The ordinance forbids “any person distributing handbills, circulars or other advertisements to ring the door bell, sound the door knocker, or otherwise summon the inmate or inmates . . . to the door” to receive the advertisement. The Court‘s opinion speaks of prohibitions against the distribution of “literature.” The precise matter distributed appears in the footnote.1 I do not
If the citizens of Struthers desire to be protected from the annoyance of being called to their doors to receive printed matter, there is to my mind no constitutional provision which forbids their municipal council from modifying the rule that anyone may sound a call for the householder to attend his door. It is the council which is entrusted by the citizens with the power to declare and abate the myriad nuisances which develop in a community. Its determination should not be set aside by this Court unless clearly and patently unconstitutional.
The antiquity and prevalence of colportage are relied on to support the Court‘s decision. But the practice has persisted because the householder was acquiescent. It can hardly be thought, however, that long indulgence of a practice which many or all citizens have welcomed or tolerated creates a constitutional right to its continuance.

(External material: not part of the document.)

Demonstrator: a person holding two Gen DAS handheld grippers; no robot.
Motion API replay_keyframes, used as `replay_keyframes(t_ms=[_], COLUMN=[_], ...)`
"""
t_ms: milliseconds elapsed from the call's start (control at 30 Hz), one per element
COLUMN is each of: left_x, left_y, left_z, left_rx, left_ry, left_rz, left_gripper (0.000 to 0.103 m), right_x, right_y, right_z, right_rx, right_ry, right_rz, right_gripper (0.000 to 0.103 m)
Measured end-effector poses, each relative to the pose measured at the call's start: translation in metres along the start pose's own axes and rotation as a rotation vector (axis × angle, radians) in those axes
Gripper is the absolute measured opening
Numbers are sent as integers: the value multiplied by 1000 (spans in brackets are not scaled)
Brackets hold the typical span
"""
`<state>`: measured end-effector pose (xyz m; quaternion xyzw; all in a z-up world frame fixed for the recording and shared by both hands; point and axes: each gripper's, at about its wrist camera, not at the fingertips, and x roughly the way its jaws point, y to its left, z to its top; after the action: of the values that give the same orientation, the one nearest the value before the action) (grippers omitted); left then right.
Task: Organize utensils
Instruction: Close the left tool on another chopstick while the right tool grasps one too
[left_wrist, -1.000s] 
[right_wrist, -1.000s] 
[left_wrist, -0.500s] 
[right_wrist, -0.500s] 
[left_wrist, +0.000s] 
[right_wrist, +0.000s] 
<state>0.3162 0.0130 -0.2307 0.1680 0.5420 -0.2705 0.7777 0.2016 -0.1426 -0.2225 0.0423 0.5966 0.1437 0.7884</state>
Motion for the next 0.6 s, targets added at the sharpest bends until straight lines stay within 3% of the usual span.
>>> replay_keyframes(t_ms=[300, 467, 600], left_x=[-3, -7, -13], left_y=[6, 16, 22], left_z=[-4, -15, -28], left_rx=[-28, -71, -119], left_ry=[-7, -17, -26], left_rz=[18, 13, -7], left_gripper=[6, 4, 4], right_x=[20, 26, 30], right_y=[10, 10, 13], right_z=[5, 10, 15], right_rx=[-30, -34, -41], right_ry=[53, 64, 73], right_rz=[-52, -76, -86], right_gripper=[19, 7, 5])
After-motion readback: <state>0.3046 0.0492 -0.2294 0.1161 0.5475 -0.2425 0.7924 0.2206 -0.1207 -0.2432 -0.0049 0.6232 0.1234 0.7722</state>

The First Amendment does not compel a pedestrian to pause on the street to listen to the argument supporting another‘s views of religion or politics. Once the door is opened, the visitor may not insert a foot and insist on a hearing. He certainly may not enter the home. To knock or ring, however, comes close to such invasions. To prohibit such a call leaves open distribution of the notice on the street or at the home without signal to announce its deposit. Such assurance of privacy falls far short of an abridgment of freedom of the press. The ordinance seems a fair adjustment of the privilege of distributors and the rights of householders.
MR. JUSTICE ROBERTS and MR. JUSTICE JACKSON join in this dissent.